Recently, President Obama’s “you didn’t build that” statement in Roanoke, Virginia, caused a public outcry from Republicans and Democrats alike. The president was quoted saying, “If you were successful, somebody along the line gave you some help. There was a great teacher somewhere in your life. Somebody helped to create this unbelievable American system that we have that allowed you to thrive. Somebody invested in roads and bridges.” The President’s speech provoked immense criticism from Romney’s camp, who responded, “He said it, he meant it,” explaining that his policies from his three and a half years in office support every word he said.
Obama’s argued, “If you’ve got a business, you didn’t build that. Somebody else made that happen.” The statement was quickly corrected by the president himself in television campaigns explaining that his message was taken out of context, and that he gives credit to anyone who has built their own business. But his rescindment came too little too late.
Conservative media outlet, Fox News, criticized Obama’s statement by interviewing two little girls who had started their own business: a lemonade stand. Reporter Brian Kilmeade asked the girls, “How do you feel about the President saying that you needed help to start this business?”
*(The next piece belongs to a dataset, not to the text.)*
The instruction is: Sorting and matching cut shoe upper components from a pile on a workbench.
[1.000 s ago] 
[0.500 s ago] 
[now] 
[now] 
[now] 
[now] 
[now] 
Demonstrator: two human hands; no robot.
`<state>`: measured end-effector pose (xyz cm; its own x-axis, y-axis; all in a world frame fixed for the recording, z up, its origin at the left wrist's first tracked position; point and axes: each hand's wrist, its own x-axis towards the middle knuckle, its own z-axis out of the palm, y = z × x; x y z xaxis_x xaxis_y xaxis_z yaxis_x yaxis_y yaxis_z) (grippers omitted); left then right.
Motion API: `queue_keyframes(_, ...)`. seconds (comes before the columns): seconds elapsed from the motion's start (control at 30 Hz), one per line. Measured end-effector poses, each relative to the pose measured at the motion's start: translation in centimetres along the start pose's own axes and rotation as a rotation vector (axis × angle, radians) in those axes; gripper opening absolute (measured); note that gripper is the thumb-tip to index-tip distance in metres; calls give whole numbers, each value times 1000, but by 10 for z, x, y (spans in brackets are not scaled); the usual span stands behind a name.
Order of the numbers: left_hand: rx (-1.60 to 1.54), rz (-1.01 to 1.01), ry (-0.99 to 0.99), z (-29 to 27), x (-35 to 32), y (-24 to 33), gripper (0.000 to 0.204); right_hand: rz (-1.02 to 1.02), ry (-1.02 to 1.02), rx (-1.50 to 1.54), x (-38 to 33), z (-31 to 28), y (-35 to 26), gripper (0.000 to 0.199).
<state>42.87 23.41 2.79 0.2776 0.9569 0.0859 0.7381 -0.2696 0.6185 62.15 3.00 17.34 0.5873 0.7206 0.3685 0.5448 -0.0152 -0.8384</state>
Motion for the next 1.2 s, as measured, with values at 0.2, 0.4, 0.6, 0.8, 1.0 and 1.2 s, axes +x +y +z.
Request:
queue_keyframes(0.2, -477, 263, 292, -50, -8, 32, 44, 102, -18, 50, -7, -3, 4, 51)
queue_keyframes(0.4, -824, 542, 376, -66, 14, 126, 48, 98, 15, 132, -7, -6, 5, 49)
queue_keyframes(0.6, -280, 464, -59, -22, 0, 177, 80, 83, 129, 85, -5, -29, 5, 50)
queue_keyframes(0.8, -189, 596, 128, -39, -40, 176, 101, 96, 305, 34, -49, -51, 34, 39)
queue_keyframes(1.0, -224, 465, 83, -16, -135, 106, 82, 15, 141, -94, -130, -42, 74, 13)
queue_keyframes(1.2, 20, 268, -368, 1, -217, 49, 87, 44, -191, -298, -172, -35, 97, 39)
The seven year old responded, “That’s rude, because we worked very hard to build this business,” admitting that the only help they had was from investors (their dad).
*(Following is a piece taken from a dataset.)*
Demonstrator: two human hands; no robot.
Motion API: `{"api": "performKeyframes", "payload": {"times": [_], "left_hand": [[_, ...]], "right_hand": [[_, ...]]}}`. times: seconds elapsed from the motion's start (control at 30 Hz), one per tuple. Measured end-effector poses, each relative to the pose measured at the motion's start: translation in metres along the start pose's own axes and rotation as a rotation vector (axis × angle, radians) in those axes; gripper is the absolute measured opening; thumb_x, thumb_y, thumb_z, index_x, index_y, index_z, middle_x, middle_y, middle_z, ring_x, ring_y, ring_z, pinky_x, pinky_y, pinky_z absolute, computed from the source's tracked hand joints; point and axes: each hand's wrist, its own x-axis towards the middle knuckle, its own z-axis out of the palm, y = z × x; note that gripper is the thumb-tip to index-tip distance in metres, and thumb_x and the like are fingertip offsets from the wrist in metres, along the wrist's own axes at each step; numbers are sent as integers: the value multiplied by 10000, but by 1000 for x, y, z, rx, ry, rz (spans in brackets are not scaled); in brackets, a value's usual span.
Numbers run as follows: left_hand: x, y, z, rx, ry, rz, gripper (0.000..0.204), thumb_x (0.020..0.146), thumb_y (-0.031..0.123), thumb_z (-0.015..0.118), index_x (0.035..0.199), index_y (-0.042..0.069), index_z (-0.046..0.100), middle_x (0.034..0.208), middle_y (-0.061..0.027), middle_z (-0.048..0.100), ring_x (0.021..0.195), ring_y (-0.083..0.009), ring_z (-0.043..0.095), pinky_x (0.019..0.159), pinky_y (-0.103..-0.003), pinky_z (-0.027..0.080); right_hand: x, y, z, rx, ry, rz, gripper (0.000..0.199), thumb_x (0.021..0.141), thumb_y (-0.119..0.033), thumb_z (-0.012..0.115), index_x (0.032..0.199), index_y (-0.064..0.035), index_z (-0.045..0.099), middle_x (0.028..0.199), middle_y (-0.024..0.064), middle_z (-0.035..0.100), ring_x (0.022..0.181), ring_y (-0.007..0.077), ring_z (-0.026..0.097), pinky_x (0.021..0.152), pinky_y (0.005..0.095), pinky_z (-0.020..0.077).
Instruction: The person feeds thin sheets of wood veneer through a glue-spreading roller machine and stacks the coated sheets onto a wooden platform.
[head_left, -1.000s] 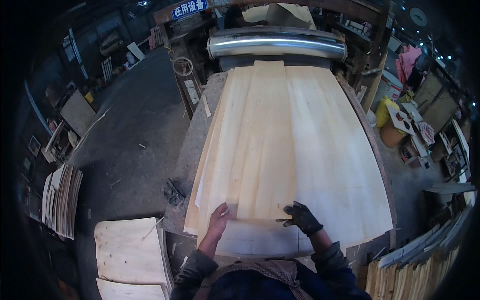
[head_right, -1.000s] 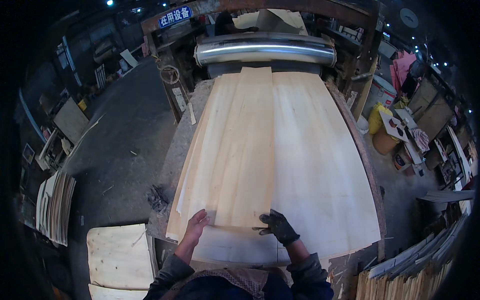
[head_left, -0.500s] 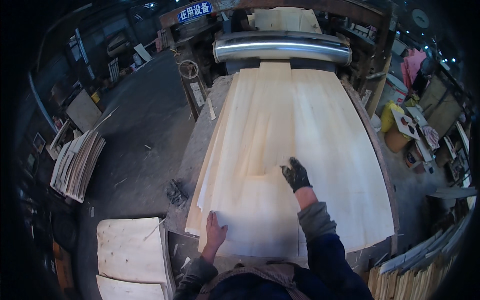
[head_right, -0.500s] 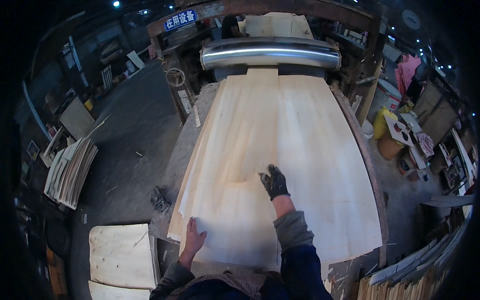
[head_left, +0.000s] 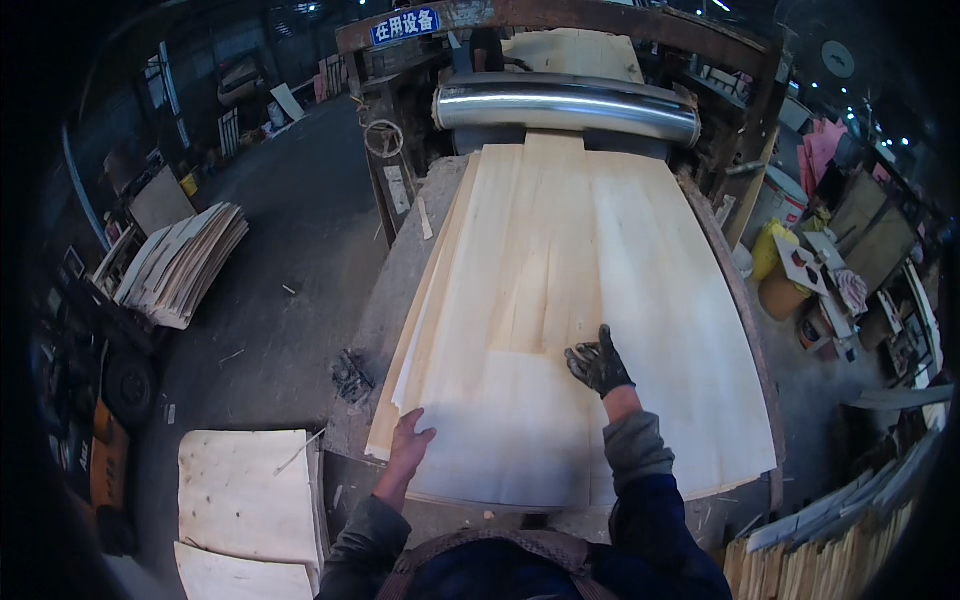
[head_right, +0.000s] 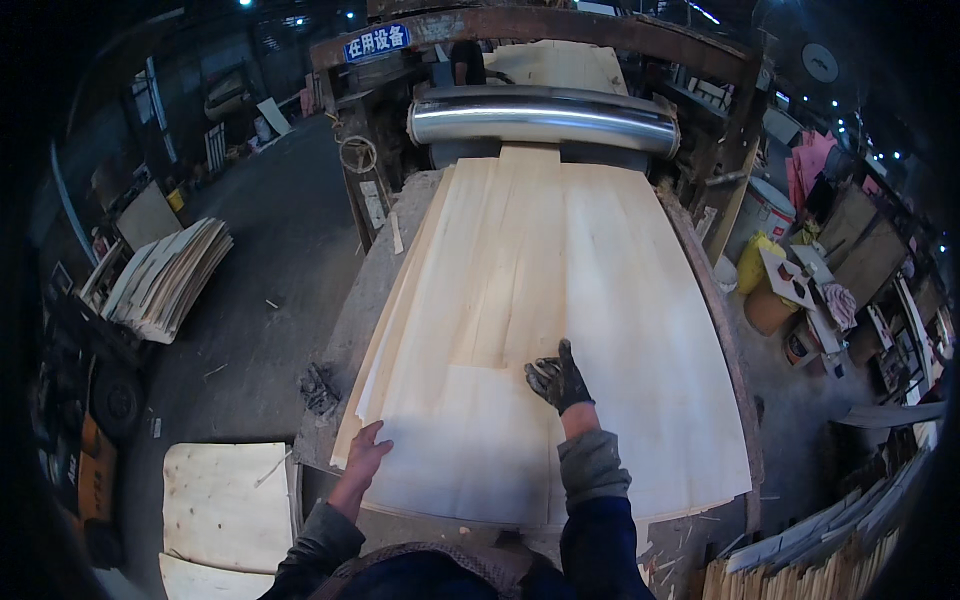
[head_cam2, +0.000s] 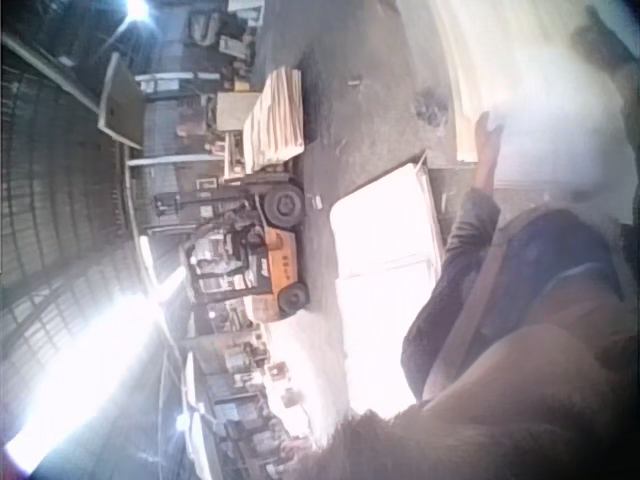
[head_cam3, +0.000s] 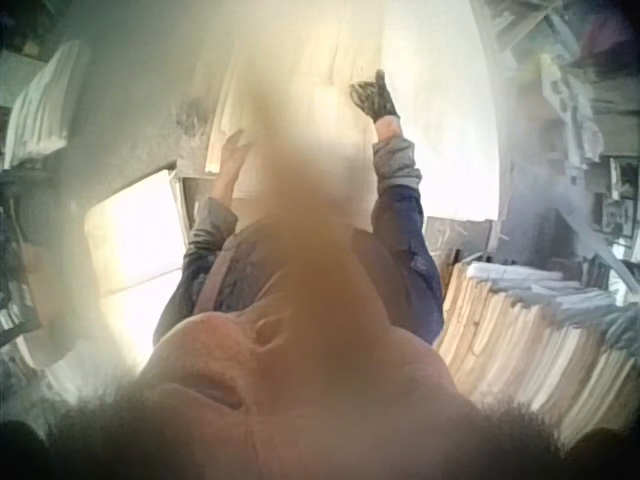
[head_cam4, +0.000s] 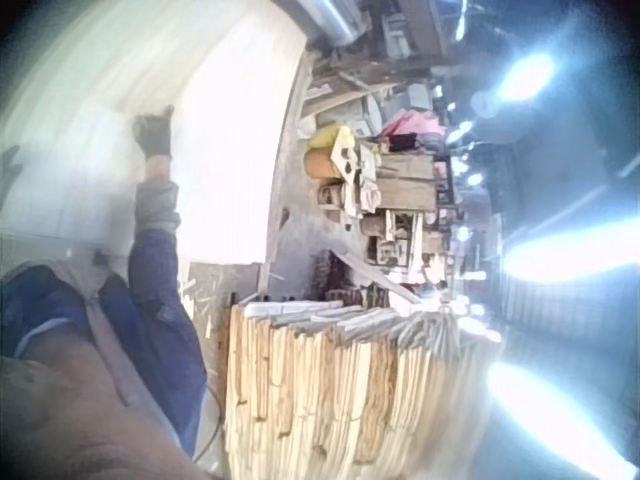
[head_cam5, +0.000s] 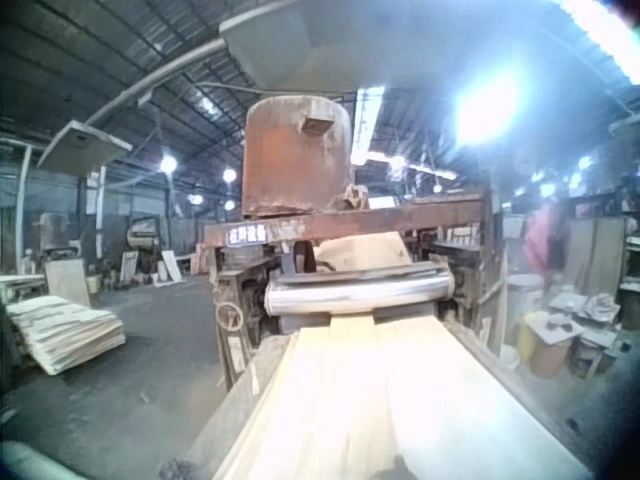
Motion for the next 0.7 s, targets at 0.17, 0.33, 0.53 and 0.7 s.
{"api": "performKeyframes", "payload": {"times": [0.17,0.33,0.53,0.7], "left_hand": [[8,11,4,9,33,-7,463,697,69,638,1135,-16,513,1152,-181,492,1085,-282,474,942,-343,361],[13,33,13,369,179,304,542,731,57,617,1228,-12,411,1181,-167,482,1083,-271,475,934,-340,368],[57,55,9,-612,43,-117,500,848,214,523,1272,21,341,1213,-170,456,1091,-300,472,934,-381,379],[60,93,58,-1084,-536,-442,545,889,395,424,1289,40,315,1241,-190,432,1124,-332,445,939,-437,370]], "right_hand": [[8,-22,40,-521,-8,-238,366,741,-375,680,961,-116,543,584,42,505,568,229,602,487,341,515],[-40,32,82,-317,-504,-486,408,913,-312,368,1209,-50,471,824,141,623,629,312,626,568,389,527],[-117,15,81,180,-253,-137,589,835,-412,542,972,153,446,612,96,503,400,154,427,415,220,391],[-195,-48,59,544,-543,-54,346,862,-367,514,901,-24,528,529,-14,417,395,41,365,377,143,328]]}}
The argument inevitably becomes a war between white-collar and blue-collar workers, the rich and the poor, and an argument of big versus small government or as most would simply label them, Democrats versus Republicans.
Former University of Illinois student, Eric Chien, doesn’t seem bothered by the American division that the two-party system causes. “I think having two parties can definitely prevent us from thinking one dimensionally. It’s all ultimately on how people frame it.”
Chien reacted to election chaos saying, “There weren’t always two parties. But there are now. And you can’t very well go back and change what’s transpired in 150+ years of time; not saying there will be going forward, but in the present there are and that’s what we’ve got.”
With economic and fiscal matters as some of the front-running concerns for Americans, many of the political arguments remain centered around taxes, and the ongoing arguments of what belongs to who and the disbursement of wealth in America. As voters seek to climb out of the recession, Americans becomes more divided over what will secure their own financial future. But with two polarizing candidates and platforms, can a majority of Americans ever be content?